Fiddler: CPU-GPU Orchestration for Fast Local Inference of MoE Models

Large Language Models (LLMs) based on Mixture-of-Experts (MoE) architectures are showing remarkable performance on various tasks. By activating a subset of experts inside feed-forward layers with a gating mechanism, such models scale up model size and improve model performance with a small computation overhead. However, running them on resource-constrained settings, where GPU memory resources are not abundant, is challenging due to huge model sizes.

To address this paper proposes Fiddler, a fast inference system for LLMs based on Mixture-of-Experts (MoE) architecture at local devices. It allows you to run an unquantized Mixtral-8x7B model (>90GB of parameters) with >3 token/s on a single 24GB GPU. The key idea behind Fiddler is to use the CPU’s computation power. Existing offloading systems primarily utilize the memory resources available on the CPU, while the computation mainly occurs on the GPU. The typical process involves: (1) When some expert weights are missing from the GPU memory, (2) they are copied from the CPU memory to the GPU memory, then (3) GPU executes the expert layer. Although GPU execution is faster, the data movement introduces significant overhead.

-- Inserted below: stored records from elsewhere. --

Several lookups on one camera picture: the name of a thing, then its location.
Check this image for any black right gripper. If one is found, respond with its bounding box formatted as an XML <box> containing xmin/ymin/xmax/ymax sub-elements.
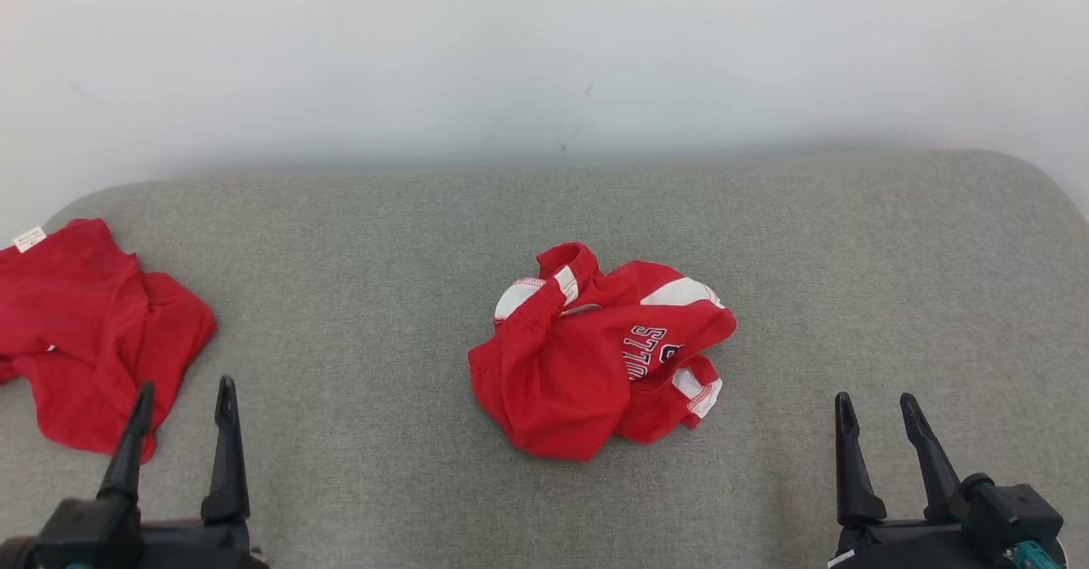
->
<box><xmin>830</xmin><ymin>392</ymin><xmax>1022</xmax><ymax>569</ymax></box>

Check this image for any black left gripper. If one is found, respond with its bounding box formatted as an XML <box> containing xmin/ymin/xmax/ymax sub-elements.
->
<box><xmin>98</xmin><ymin>375</ymin><xmax>271</xmax><ymax>569</ymax></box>

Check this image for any red white jersey with lettering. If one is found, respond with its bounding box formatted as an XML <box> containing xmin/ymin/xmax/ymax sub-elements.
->
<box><xmin>467</xmin><ymin>242</ymin><xmax>738</xmax><ymax>463</ymax></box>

On the other hand, Fiddler uses CPU computation resources in addition to memory resources. The process is as follows: (1) when some expert weights are missing on the GPU memory, (2) it copies the activation values from the GPU memory to the CPU memory, instead of copying the weights. (3) The computation of the expert layer then happens on the CPU, and (4) the output activation after the expert is copied back to the GPU.

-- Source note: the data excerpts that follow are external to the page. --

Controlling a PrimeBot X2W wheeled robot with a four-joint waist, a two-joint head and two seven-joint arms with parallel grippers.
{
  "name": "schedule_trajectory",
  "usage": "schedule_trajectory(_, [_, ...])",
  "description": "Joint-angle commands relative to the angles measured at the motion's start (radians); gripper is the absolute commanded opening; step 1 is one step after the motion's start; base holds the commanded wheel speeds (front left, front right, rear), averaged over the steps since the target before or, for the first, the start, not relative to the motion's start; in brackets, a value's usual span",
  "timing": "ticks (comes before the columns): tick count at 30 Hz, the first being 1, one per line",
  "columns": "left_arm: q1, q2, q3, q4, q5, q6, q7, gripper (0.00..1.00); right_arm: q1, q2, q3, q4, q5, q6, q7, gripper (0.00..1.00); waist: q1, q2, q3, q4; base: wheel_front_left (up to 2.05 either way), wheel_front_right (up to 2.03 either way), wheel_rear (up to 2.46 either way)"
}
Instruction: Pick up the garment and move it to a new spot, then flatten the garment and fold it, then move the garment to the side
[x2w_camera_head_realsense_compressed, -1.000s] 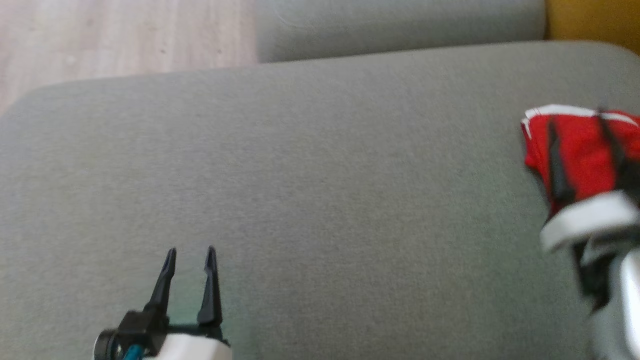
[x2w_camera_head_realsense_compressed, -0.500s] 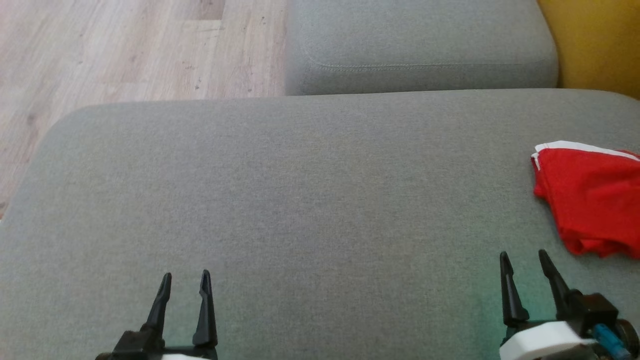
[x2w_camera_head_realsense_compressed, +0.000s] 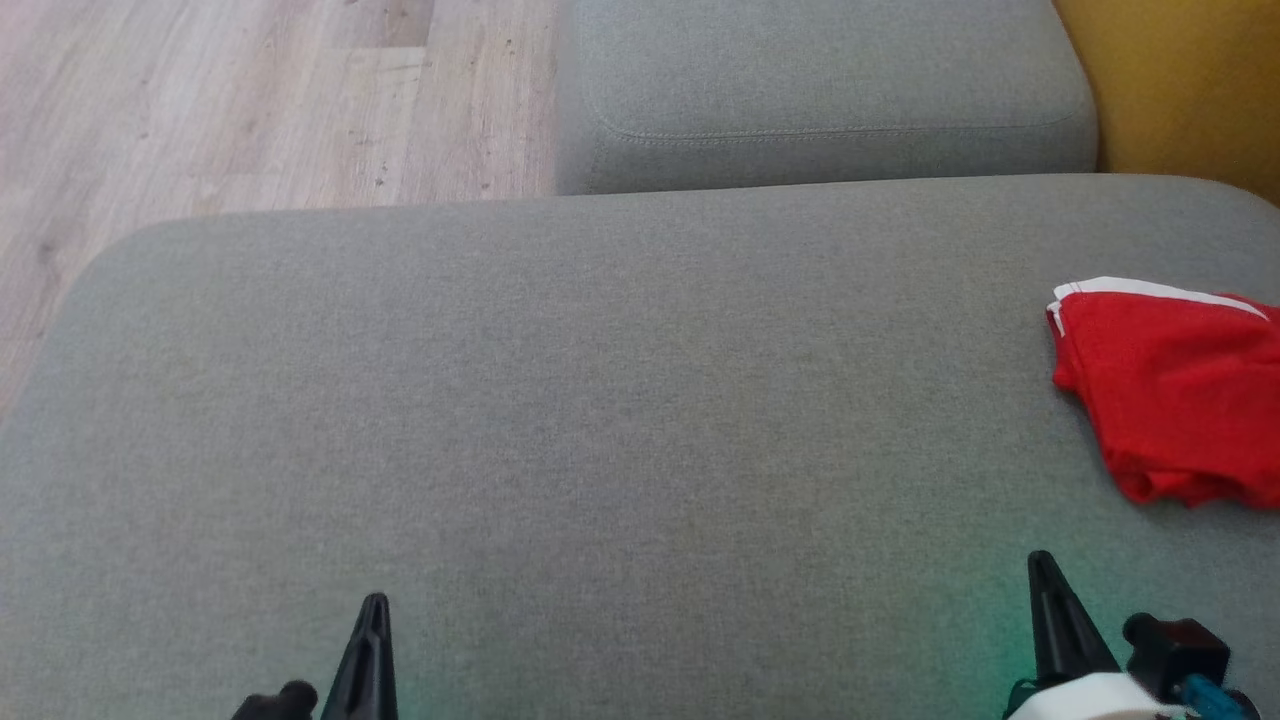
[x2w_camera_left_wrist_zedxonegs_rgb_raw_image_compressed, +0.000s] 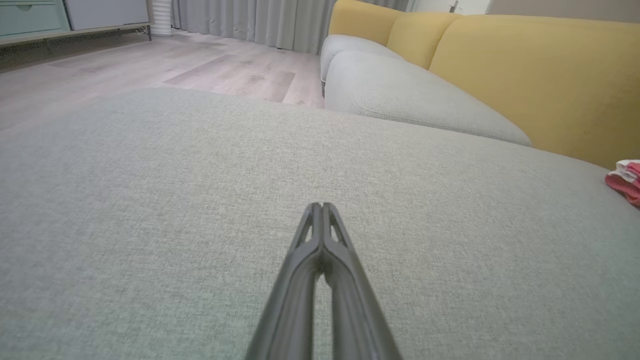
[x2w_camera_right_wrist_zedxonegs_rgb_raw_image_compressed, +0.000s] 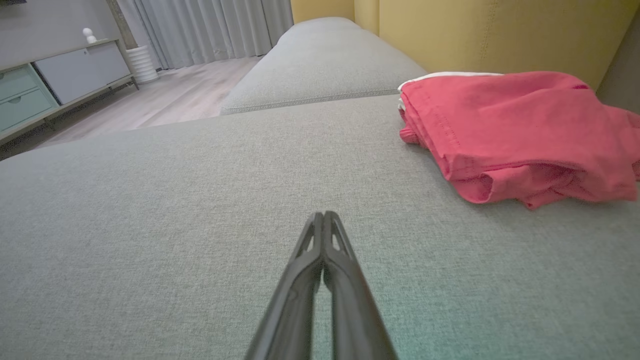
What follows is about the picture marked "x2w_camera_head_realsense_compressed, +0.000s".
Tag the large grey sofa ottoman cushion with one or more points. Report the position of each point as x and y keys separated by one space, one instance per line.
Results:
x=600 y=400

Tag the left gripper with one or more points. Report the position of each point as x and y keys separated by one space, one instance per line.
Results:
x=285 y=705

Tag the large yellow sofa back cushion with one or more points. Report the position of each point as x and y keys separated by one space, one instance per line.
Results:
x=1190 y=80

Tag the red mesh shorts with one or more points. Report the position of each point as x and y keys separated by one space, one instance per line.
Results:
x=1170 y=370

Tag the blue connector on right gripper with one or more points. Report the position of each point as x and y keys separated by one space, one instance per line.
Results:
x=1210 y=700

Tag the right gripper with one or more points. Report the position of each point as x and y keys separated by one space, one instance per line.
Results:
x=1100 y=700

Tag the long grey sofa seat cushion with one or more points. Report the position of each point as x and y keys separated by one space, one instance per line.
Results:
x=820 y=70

This approach significantly reduces the latency of CPU-GPU communication, especially since the size of activations is considerably smaller than the weight size (batch_size x 4096 versus 3 x 4096 x 14336 per expert for the Mixtral-8x7B) for a small batch size. Despite slower computation speeds on the CPU compared to the GPU, avoiding the weight copying process makes this approach more efficient.

Compared with DeepSpeed-MII and Mixtral offloading, Fiddler is on average faster by 19.4 and 8.2 times for Environment 1, and by 22.5 and 10.1 times for Environment 2.

Paper : https://arxiv.org/pdf/2402.07033.pdf

Github : https://github.com/efeslab/fiddler